Only Ford (Focus), Mazda (3), and Dodge (Dart) currently offer dual-clutch transmissions in their compact vehicles in North America. However, all three of those contenders have six speeds, rather than the seven in GM’s new DCT.
|MODEL:||2016 CHEVROLET CRUZE||2015 FORD FOCUS||2015 DODGE DART||2015 MAZDA 3||2015 TOYOTA COROLLA||2015 HONDA CIVIC||2015 VW GOLF||2015 VW GOLF GTI|
|TRANSMISSION TYPE:||DUAL-CLUTCH||DUAL-CLUTCH||DUAL-CLUTCH||DUAL-CLUTCH||CONTINUOUSLY VARIABLE||CONTINUOUSLY VARIABLE||TORQUE-CONVERTED AUTO||DUAL-CLUTCH|
|AMOUNT OF SPEEDS:||7||6||6||6||CVT||CVT||6||6|
The all-new seven-speed DCG is the result of a joint development project between General Motors and Chinese joint venture partner Shanghai Automotive Industry Corporation (SAIC). The new transmission will be driven by a range of new four-cylinder Ecotec engines with direct injection and turbo-charging, delivering “best-in-class fuel economy, ride comfort, emissions, and quiet performance”, according to The General. And combined with a diminished curb weight, the all-new Cruze will also deliver a fuel economy improvement between 14 and 21 percent compared to the first-generation model. And that’s what we call a competitive advantage. We just hope the new DCT gets a cool name when it launches in North America.
- The 7-speed DCT will either be an option, or standard on high-end models of the 2016 Cruze. However, the vehicles and respective transmissions seen in the table above represent the high-end/optional transmission option or the transmission available on the high-end trim level of the respective model.
- As always, the competitive environment could change by the time the new Cruze rolls around, and the competition can introduce new product with new transmissions. As such, our data is accurate as of September 15th, 2014.
- Speaking of competitors, here’s some context about them:
- Ford Focus: 6-speed PowerShift Automatic with SelectShift Manual Control (included in the SE Appearance package and standard on range-topping Titanium trim). Lesser models get a 5-speed manual.
- Dodge Dart: offers a 6-speed dual-clutch transmission only on the top-end trim level or as an option on lesser trim levels.
- Mazda 3: the 6-speed SkyActiv transmission is optional, and is a very interesting unit. Much like GM’s new 7-speed DCT, it is all-new and was engineered with efficiency plus shift speed and precision in mind. But it was also engineered to counteract the effects of a traditional dual-clutch gearbox, which sometimes have a displeasing effect on their drivers, such as when the driver lifts their foot off the brake and gas pedals, expecting a “creep forward” effect, but the vehicle starts to roll backward since the clutch packs are disengaged. It will be interesting to see if GM’s unit accounts for a similar behavior.
- Toyota Corolla: offers a 4-speed automatic in the base model, a 5-speed manual, and the power-sapping CVT as an option on mid- and high-end trim levels.
- Honda Civic: the Honda Earth Dreams continuously variable transmission (CVT) is standard on all Civics. It might be fuel-efficient, but that’s all the power-sapping unit is good for.

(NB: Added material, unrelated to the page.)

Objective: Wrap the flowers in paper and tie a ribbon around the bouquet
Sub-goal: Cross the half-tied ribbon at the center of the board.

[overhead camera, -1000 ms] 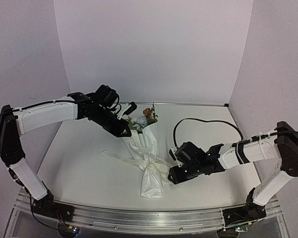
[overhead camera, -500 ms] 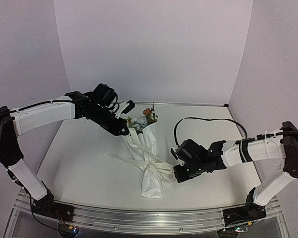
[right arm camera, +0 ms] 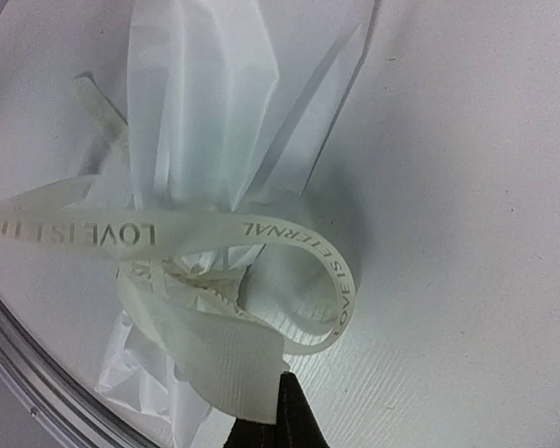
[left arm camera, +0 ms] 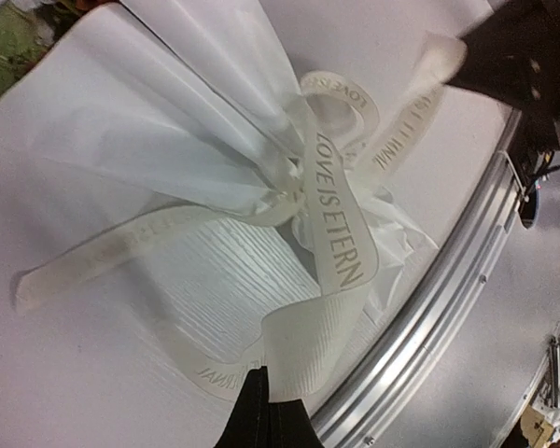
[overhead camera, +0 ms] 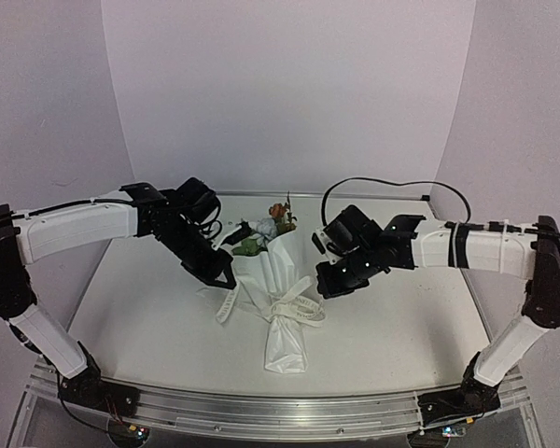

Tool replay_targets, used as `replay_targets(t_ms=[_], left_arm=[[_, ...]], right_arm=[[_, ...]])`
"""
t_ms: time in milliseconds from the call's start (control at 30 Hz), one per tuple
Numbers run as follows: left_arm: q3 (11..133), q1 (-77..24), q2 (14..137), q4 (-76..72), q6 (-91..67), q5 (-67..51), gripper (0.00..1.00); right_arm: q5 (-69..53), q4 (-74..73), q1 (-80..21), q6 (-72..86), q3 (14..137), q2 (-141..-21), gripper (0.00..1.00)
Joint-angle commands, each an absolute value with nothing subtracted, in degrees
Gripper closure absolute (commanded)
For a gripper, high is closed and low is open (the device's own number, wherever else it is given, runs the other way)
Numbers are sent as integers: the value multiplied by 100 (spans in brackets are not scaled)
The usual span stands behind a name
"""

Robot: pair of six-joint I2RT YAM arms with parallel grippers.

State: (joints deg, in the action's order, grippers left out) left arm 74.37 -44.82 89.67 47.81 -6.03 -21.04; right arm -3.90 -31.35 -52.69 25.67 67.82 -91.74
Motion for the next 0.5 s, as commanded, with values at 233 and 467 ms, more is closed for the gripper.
replay_targets(t_ms=[233,467], left_arm=[[7331,-5018,8976,3242,-2317,-4749,100],[7161,-5302,9630,331,-4766,-4717,100]], right_arm=[[-1971,-3318,-4364,2726,8313,-10455,100],[-2742,-3296,-4120,2792,8853,-11020,100]])
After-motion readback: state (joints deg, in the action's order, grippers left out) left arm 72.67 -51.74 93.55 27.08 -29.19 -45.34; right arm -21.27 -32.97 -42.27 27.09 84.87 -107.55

- Volkswagen Golf/Jetta and Golf GTI/Jetta GLI: while a 5-speed automatic is standard on the all-new 2015 Golf and Jetta, the 6-speed automatic transmission is offered on some mid- and high-end models. The high-performance Golf GTI/Jetta GLI offer a 6-speed manual transmission as standard equipment; the 6-speed dual-clutch DSG is an option. And, as Joe’l pointed out in the comments, the $27,000+ Jetta Hybrid does ship with a 7-speed dual-clutch (DSG) transmission.. but but at that price point and in that extremely low-volume model, it might as well not count.